# [Task directions]
Within the listing below, please show every line carrying the string "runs".

# # # # # # #

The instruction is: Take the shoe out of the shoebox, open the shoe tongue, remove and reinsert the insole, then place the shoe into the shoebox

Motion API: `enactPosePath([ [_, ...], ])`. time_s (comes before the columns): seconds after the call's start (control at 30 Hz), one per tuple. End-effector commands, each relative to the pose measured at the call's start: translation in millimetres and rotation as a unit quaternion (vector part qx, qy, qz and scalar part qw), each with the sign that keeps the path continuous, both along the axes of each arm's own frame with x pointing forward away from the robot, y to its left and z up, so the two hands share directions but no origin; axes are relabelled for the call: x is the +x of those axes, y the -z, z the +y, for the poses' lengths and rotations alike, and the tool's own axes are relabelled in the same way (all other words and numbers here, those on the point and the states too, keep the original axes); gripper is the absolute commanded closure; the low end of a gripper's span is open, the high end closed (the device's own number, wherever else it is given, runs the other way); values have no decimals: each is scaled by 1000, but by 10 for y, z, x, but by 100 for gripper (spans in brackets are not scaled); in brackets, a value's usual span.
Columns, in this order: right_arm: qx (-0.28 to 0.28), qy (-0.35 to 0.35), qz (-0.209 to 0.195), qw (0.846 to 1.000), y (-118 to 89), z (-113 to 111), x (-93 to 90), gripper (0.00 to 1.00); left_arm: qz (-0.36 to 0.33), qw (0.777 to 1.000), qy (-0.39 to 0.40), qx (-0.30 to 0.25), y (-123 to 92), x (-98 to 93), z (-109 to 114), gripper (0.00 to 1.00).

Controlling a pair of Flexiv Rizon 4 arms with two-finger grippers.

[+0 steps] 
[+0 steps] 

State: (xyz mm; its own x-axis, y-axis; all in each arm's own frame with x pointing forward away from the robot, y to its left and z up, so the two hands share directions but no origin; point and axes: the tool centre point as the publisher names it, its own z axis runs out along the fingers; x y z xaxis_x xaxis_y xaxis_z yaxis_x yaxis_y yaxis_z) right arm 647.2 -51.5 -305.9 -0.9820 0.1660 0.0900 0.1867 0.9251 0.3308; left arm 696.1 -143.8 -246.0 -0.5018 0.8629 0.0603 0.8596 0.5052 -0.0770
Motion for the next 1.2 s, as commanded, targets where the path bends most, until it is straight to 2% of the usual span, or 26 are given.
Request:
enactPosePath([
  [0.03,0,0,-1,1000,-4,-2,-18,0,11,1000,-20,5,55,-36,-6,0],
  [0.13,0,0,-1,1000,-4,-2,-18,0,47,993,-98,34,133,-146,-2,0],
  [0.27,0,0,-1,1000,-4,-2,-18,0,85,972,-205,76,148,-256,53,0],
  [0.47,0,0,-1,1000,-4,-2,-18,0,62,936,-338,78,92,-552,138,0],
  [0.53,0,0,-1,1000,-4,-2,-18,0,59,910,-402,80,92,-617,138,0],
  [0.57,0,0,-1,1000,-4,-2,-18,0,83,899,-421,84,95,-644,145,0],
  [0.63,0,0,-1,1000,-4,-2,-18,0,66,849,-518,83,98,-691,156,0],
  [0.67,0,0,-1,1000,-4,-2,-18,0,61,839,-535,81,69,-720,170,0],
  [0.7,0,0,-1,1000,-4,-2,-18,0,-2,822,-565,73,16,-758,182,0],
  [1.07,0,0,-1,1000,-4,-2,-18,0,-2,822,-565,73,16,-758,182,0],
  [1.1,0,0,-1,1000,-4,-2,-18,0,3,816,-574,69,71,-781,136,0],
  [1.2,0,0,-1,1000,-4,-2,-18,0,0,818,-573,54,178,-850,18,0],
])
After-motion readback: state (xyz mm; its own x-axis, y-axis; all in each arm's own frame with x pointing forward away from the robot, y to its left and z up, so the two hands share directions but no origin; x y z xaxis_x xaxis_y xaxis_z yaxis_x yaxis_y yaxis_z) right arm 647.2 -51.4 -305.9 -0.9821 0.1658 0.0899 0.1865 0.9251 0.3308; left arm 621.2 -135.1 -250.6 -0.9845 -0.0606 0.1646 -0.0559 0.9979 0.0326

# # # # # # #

# [Exercise solution]
Motion API: `enactPosePath([ [_, ...], ])`. time_s (comes before the columns): seconds after the call's start (control at 30 Hz), one per tuple. End-effector commands, each relative to the pose measured at the call's start: translation in millimetres and rotation as a unit quaternion (vector part qx, qy, qz and scalar part qw), each with the sign that keeps the path continuous, both along the axes of each arm's own frame with x pointing forward away from the robot, y to its left and z up, so the two hands share directions but no origin; axes are relabelled for the call: x is the +x of those axes, y the -z, z the +y, for the poses' lengths and rotations alike, and the tool's own axes are relabelled in the same way (all other words and numbers here, those on the point and the states too, keep the original axes); gripper is the absolute commanded closure; the low end of a gripper's span is open, the high end closed (the device's own number, wherever else it is given, runs the other way); values have no decimals: each is scaled by 1000, but by 10 for y, z, x, but by 100 for gripper (spans in brackets are not scaled); in brackets, a value's usual span.
State: (xyz mm; its own x-axis, y-axis; all in each arm's own frame with x pointing forward away from the robot, y to its left and z up, so the two hands share directions but no origin; point and axes: the tool centre point as the publisher names it, its own z axis runs out along the fingers; x y z xaxis_x xaxis_y xaxis_z yaxis_x yaxis_y yaxis_z) right arm 647.2 -51.5 -305.9 -0.9820 0.1660 0.0900 0.1867 0.9251 0.3308; left arm 696.1 -143.8 -246.0 -0.5018 0.8629 0.0603 0.8596 0.5052 -0.0770

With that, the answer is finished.